За соседним столом важный военный допрашивал папу. Папа, взглянув на первые строки известной по лесу листовки «вас ждут жирные щи...», — положил бумагу на стол и хлопнув по ней рукой, сказал: «Пар над щами тучей носится. В пол-обеда распояшешься. Вон из тела душа просится...» Следователь опешил, к великому восторгу сидевшего рядом Бурыхина: «Кто вам давал и где вы все это прочитали?» — «Кто давал — не помню. А читал в восьмидесятых годах прошлого века в гимназии». — «Но ведь это фашистская листовка! Вот и год написан: 1941». — «Вот именно. Для них русский человек такой же лубочный мужик, который 100 лет назад лил на кашу масло постное. Стихи Дружинина или Сурикова. А он мужик-то — другой». — «Но мы все же вас просим, профессор, никому это не читать». — «Не беспокойтесь. Да и в Тамбове, в тылу, читать бесполезно. А вот тому, кто видел развалины, это лучшая агитация против лживых бумажек». И он ушел, не ожидая разрешения. «Не спорь с ним, — сказал Бурыхин. — А то ответит по-латыни. Как тогда писать протокол?»

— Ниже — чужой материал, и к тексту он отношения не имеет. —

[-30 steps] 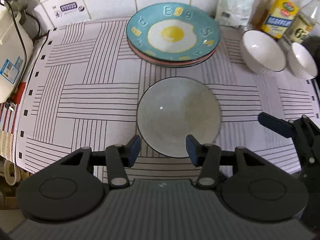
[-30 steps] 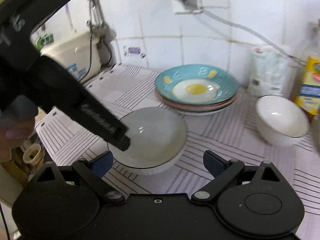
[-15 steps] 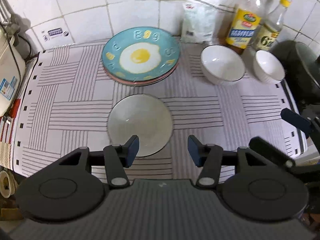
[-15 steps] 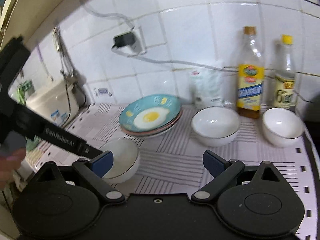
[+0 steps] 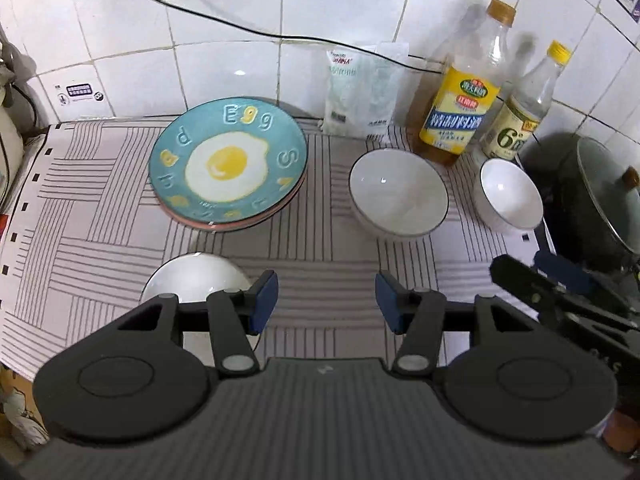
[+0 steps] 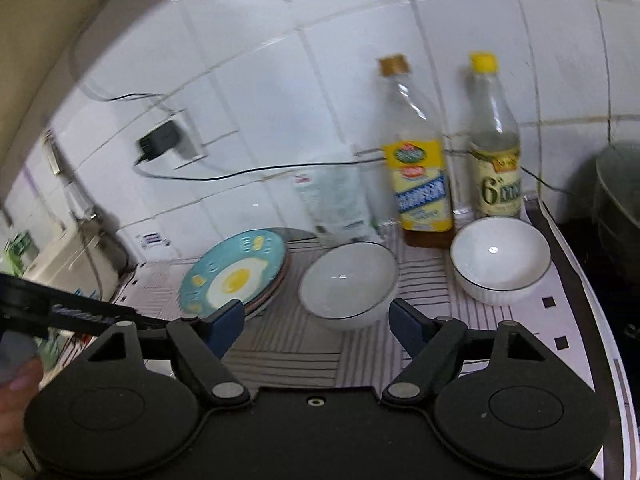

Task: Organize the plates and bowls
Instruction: 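Move both tools to a second white bowl near the bottles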

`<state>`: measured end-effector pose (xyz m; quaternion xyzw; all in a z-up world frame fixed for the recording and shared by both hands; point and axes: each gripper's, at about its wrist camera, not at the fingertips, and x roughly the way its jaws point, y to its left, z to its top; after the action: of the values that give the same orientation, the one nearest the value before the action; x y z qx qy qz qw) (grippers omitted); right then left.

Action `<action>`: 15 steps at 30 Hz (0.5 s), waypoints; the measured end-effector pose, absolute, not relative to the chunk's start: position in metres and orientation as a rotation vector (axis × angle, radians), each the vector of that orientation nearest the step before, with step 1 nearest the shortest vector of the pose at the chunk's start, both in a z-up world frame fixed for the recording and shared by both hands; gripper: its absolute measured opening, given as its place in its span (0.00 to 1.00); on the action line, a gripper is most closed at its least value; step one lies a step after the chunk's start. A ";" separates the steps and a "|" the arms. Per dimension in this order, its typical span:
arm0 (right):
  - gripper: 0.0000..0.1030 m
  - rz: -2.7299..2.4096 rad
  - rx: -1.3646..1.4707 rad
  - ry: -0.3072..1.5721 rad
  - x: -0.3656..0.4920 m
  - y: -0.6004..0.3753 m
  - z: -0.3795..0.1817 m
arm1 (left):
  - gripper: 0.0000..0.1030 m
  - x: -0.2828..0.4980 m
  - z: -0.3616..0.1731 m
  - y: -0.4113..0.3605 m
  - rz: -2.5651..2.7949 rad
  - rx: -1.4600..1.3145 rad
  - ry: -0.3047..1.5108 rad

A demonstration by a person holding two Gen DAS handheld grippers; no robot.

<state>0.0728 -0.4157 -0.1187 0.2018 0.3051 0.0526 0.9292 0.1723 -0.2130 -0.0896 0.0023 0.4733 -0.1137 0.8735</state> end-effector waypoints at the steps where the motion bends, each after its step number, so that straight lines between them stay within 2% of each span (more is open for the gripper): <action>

А я думала, что нельзя изменить их психологии, пока не увидят дымящихся порохом и смрадом развалин своих домов, улиц, заваленных битым стеклом, кирпичной пылью и ветками, пылающих улиц и ряды носилок с трупами под сводами коридора. Пока им не приходится закрывать своим телом детей от слепой, грохочущей силы рвущихся бомб. Думала о том парнишке, который показал листовку не кому-нибудь, а комиссару. Ранение не избавит его от наказания, если оно будет во власти людей тыла. Но в этом случае решили люди из леса. Когда веселого парнишку арестовали, палата партизан устроила бунт. Поднялся крик, стук кружек и костылей. Комиссар и политработник выскочили из палаты, оглушенные невероятной руганью и криками: «Окопались в тылу, в бою не бывали, мы вам покажем бой!» Бурыхин вошел в палату, прихватив двух молодых сестер. «Зачем девушек привел?» — «Это моя охрана. Авось совесть не позволит при них сквернословить и драться. Смотрите, как напугались. А теперь вот вам ведро, я сейчас уйду. А когда вернусь, чтобы пепел был от листовок...».
Пепел в ведре был. Но от листовок или просто от бумаги — неизвестно. Парнишку выпустили, и его товарищи поучили его по-свойски. А были ли неприятности у Бурыхина, мне не известно.